Maxime Saada, le patron de Canal+, a déclaré qu'il ne financerait plus les films jugés "préjudiciables" à son entreprise. Cette décision marque une étape importante dans la stratégie du groupe, qui s'efforce de redéfinir ses priorités en matière de production cinématographique.
Dans une interview récente, Saada a affirmé : « On ne financera pas leur film », en faisant référence à des productions qu'il considère comme nuisibles à l'image et à l'intégrité de Canal+. Cette déclaration a suscité de vives réactions dans le milieu du cinéma, notamment lors du Festival de Cannes, où la question des financements a été au cœur des débats.
En dépit de ce boycott, Canal+ a annoncé un investissement ambitieux de près de 980 millions d'euros dans le cinéma français et européen entre 2028 et 2032. Cet engagement financier vise à soutenir la création et la diffusion de contenus cinématographiques de qualité, tout en garantissant que les projets retenus soient en adéquation avec les valeurs et l'image du groupe.
Ce choix de ne plus financer certains films survient dans un contexte où les relations entre les producteurs et les diffuseurs sont de plus en plus tendues.
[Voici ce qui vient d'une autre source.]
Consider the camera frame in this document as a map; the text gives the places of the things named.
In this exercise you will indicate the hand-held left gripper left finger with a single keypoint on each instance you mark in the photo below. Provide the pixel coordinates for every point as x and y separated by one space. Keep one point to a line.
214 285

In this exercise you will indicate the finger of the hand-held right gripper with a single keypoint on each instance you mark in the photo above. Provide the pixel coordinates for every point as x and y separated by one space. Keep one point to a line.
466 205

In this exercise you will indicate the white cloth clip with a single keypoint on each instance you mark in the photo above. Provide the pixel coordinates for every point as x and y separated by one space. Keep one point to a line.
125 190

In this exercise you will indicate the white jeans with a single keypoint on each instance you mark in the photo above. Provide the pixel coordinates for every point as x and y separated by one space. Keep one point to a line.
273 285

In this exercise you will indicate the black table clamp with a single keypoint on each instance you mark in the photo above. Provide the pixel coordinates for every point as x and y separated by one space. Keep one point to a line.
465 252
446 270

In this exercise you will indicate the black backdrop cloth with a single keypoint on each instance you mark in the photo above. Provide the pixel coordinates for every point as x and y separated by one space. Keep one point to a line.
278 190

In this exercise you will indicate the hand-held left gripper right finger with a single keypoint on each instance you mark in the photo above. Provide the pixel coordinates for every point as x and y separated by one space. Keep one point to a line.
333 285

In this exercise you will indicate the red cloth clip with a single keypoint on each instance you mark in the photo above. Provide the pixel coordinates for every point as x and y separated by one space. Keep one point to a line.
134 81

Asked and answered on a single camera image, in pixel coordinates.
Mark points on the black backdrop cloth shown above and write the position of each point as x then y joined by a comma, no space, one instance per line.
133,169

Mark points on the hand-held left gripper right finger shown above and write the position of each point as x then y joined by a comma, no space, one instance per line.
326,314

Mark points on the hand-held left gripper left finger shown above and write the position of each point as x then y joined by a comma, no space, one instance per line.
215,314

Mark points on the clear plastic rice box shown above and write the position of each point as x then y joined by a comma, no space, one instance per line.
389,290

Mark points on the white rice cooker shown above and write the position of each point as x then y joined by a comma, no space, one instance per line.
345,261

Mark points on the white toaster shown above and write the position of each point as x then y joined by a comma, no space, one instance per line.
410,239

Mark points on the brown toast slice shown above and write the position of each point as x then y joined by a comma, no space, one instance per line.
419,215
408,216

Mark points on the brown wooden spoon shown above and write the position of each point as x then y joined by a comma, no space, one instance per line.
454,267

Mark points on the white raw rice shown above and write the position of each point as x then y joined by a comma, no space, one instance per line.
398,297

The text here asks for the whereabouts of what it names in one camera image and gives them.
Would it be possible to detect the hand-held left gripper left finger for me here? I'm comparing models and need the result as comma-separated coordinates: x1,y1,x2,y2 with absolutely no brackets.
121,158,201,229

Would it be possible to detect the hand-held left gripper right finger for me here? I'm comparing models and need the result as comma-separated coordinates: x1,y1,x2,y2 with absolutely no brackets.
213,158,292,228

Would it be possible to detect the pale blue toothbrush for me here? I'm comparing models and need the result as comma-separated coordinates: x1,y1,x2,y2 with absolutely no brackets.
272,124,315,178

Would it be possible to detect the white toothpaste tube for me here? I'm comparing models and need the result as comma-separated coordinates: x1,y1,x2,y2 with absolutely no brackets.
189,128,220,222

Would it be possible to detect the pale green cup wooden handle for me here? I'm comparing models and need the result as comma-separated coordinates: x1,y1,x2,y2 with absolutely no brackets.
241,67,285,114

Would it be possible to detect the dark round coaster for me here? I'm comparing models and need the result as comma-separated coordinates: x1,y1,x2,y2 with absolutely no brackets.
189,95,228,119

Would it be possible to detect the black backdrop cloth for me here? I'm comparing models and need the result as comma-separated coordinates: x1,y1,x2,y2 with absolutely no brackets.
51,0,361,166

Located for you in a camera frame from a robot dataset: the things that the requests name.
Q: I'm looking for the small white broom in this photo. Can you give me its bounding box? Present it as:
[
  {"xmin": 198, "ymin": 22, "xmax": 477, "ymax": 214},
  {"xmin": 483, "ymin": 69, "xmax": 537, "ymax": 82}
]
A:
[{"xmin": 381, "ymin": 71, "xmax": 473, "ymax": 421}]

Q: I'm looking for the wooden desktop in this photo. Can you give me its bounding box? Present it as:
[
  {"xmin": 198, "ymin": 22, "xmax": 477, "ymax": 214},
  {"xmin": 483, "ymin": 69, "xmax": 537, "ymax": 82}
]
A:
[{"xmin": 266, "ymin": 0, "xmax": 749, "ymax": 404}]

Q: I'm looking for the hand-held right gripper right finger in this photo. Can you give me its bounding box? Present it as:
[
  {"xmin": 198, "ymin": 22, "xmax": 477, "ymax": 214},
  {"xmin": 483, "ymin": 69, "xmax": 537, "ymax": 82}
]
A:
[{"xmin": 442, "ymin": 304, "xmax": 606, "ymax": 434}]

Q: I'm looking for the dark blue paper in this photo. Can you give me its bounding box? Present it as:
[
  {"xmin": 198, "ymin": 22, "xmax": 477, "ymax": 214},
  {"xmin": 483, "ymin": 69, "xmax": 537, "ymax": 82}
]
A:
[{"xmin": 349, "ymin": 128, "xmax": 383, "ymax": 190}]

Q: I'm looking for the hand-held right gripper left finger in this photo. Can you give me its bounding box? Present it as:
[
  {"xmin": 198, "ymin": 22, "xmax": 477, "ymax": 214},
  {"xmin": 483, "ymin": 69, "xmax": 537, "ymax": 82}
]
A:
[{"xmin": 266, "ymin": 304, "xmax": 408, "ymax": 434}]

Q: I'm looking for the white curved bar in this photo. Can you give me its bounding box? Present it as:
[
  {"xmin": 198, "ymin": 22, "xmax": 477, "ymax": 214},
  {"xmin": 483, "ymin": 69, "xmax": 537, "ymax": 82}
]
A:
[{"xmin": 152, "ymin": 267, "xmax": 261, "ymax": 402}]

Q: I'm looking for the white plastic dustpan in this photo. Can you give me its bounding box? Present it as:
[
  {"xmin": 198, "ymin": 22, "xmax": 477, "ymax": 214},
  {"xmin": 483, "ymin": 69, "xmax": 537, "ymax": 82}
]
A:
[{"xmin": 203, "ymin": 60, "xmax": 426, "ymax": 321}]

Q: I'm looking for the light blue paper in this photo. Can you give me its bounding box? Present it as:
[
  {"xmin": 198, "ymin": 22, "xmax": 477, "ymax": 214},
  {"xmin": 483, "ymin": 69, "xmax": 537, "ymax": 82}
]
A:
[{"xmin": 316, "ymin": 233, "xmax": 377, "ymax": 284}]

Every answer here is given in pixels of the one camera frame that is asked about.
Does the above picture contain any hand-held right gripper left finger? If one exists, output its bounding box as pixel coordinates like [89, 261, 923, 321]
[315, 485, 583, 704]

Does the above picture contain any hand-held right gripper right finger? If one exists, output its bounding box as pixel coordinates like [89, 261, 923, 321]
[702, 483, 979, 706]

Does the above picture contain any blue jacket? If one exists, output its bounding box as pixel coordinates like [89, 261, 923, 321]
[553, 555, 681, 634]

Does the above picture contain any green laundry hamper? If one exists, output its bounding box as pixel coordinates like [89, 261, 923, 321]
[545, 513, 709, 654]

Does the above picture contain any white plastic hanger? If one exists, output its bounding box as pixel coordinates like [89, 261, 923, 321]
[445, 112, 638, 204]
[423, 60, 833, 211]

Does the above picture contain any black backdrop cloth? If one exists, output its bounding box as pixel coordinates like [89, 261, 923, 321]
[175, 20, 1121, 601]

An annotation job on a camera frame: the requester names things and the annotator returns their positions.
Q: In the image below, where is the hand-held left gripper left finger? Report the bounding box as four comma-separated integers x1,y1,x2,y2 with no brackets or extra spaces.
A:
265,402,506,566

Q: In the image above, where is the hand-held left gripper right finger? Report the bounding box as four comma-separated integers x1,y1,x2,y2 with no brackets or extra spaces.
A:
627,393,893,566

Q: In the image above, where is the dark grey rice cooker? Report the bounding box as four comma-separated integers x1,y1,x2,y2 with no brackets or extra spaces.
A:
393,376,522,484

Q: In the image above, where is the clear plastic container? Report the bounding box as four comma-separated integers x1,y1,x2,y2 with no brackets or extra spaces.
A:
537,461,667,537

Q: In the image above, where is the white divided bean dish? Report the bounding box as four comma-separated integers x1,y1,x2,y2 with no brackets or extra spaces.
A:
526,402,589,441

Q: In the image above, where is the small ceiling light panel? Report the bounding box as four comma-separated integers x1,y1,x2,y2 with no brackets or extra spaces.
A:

La décision de Saada a été interprétée comme une volonté de Canal+ de se distancier de certains projets qui pourraient nuire à sa réputation ou à ses intérêts commerciaux.
Maxime Saada a donc décidé de tracer une ligne claire sur ce que Canal+ est prêt à soutenir. La stratégie du groupe semble viser à renforcer son image tout en continuant à investir dans des projets qui lui semblent conformes à ses valeurs. Reste à voir comment cette politique impactera le paysage cinématographique français dans les années à venir.